*** Opening Recorded data ***

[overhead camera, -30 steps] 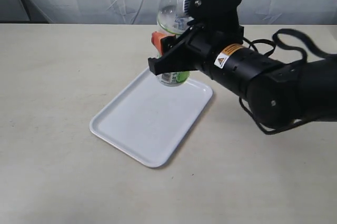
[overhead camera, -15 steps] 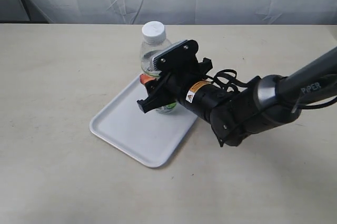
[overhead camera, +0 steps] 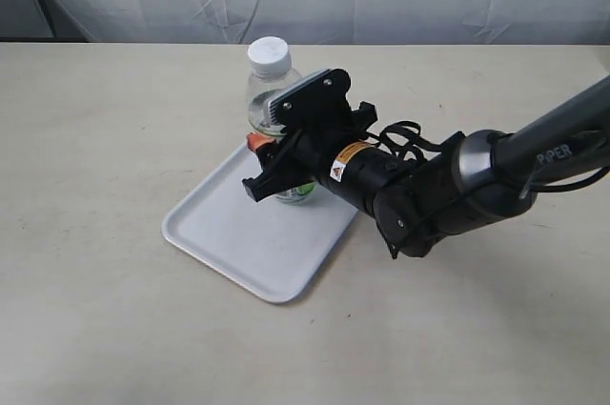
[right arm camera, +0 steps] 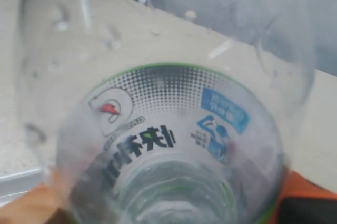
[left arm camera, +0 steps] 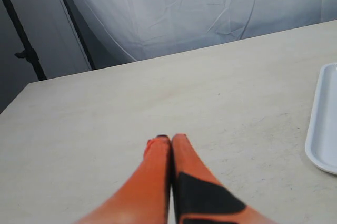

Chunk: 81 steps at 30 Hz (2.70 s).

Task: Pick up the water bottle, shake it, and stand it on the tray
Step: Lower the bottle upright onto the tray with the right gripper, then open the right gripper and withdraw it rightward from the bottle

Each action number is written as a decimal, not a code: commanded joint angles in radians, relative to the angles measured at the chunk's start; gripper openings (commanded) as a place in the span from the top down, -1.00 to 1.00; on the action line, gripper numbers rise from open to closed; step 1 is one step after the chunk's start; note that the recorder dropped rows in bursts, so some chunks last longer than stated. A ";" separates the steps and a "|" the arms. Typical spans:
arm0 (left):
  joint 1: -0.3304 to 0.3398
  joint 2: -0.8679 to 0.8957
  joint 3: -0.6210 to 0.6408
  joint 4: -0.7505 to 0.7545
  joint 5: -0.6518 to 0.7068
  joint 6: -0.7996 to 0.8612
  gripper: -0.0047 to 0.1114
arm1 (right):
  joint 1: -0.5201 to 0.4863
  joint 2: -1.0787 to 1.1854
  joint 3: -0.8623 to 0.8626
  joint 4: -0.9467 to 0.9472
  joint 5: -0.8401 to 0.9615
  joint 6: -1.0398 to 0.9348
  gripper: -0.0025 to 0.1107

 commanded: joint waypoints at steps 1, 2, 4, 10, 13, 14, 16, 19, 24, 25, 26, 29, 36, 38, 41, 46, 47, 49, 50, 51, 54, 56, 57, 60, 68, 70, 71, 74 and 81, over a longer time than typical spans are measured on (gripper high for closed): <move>0.000 -0.005 0.004 -0.002 -0.013 -0.004 0.91 | -0.002 -0.003 -0.003 0.015 0.027 0.012 -0.19; 0.000 -0.005 0.004 -0.002 -0.013 -0.004 0.91 | -0.002 -0.003 -0.003 0.017 0.030 0.012 -0.24; 0.000 -0.005 0.004 -0.002 -0.013 -0.004 0.91 | -0.002 -0.003 -0.003 0.017 0.041 0.012 -0.25; 0.000 -0.005 0.004 -0.002 -0.013 -0.004 0.91 | -0.002 -0.027 -0.003 0.017 0.113 0.031 -0.25; 0.000 -0.005 0.004 -0.002 -0.013 -0.004 0.91 | -0.002 -0.050 -0.003 0.018 0.146 0.036 -0.25; 0.000 -0.005 0.004 -0.002 -0.013 -0.004 0.91 | -0.002 -0.056 -0.003 0.022 0.154 0.036 -0.25; 0.000 -0.005 0.004 -0.002 -0.013 -0.004 0.91 | -0.002 -0.067 -0.003 0.022 0.165 0.036 -0.25; 0.000 -0.005 0.004 -0.002 -0.013 -0.004 0.91 | -0.002 -0.080 -0.003 0.031 0.206 0.036 -0.25; 0.000 -0.005 0.004 -0.002 -0.013 -0.004 0.91 | -0.002 -0.101 -0.003 0.074 0.286 0.036 -0.25; 0.000 -0.005 0.004 -0.002 -0.013 -0.004 0.91 | -0.002 -0.103 -0.003 0.074 0.294 0.036 -0.25; 0.000 -0.005 0.004 -0.002 -0.013 -0.004 0.91 | -0.002 -0.103 -0.003 0.074 0.301 0.036 -0.25; 0.000 -0.005 0.004 -0.002 -0.013 -0.004 0.91 | -0.002 -0.105 -0.003 0.074 0.313 0.036 -0.25; 0.000 -0.005 0.004 -0.002 -0.013 -0.004 0.91 | -0.002 -0.105 -0.003 0.074 0.371 0.036 -0.25; 0.000 -0.005 0.004 -0.002 -0.013 -0.004 0.91 | -0.002 -0.105 -0.003 0.074 0.382 0.036 -0.25; 0.000 -0.005 0.004 -0.002 -0.013 -0.002 0.91 | -0.002 -0.108 -0.003 0.074 0.407 0.036 -0.25; 0.000 -0.005 0.004 -0.002 -0.013 -0.002 0.91 | -0.002 -0.137 -0.003 0.074 0.494 0.036 -0.25; 0.000 -0.005 0.004 -0.002 -0.013 -0.002 0.91 | -0.002 -0.145 -0.003 0.074 0.513 0.036 -0.25; 0.000 -0.005 0.004 -0.002 -0.013 -0.002 0.91 | -0.002 -0.155 -0.003 0.074 0.545 0.036 -0.25; 0.000 -0.005 0.004 -0.002 -0.013 -0.002 0.91 | -0.002 -0.160 -0.003 0.074 0.568 0.036 -0.25; 0.000 -0.005 0.004 -0.002 -0.013 -0.002 0.91 | -0.002 -0.164 -0.003 0.074 0.586 0.036 -0.25; 0.000 -0.005 0.004 -0.002 -0.013 -0.002 0.91 | -0.002 -0.179 -0.003 0.072 0.676 0.036 -0.23; 0.000 -0.005 0.004 -0.002 -0.013 -0.002 0.91 | -0.002 -0.185 -0.003 0.059 0.748 0.036 -0.13; 0.000 -0.005 0.004 -0.002 -0.013 -0.002 0.91 | -0.002 -0.193 -0.003 0.051 0.783 0.036 -0.02; 0.000 -0.005 0.004 -0.002 -0.013 -0.002 0.91 | -0.002 -0.210 -0.001 0.040 0.879 0.036 0.52; 0.000 -0.005 0.004 -0.002 -0.013 -0.004 0.91 | -0.002 -0.325 -0.001 0.040 1.050 0.081 0.97; 0.000 -0.005 0.004 -0.002 -0.013 -0.004 0.91 | -0.002 -0.368 -0.001 0.032 1.107 0.098 0.97; 0.000 -0.005 0.004 -0.002 -0.013 -0.004 0.91 | -0.002 -0.395 -0.001 0.017 1.141 0.116 0.97; 0.000 -0.005 0.004 -0.002 -0.013 -0.004 0.91 | -0.002 -0.484 0.015 -0.061 1.231 0.191 0.97; 0.000 -0.005 0.004 -0.002 -0.013 -0.004 0.91 | -0.002 -0.736 0.152 -0.730 1.553 1.109 0.97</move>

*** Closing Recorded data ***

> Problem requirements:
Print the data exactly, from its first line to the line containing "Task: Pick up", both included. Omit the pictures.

> Task output:
[overhead camera, -30 steps] 
[overhead camera, -15 steps] 
[overhead camera, +0 steps] 
[right arm camera, +0 steps] 
[left arm camera, +0 steps] 

Chunk: 81 steps at 30 Hz (2.70 s).

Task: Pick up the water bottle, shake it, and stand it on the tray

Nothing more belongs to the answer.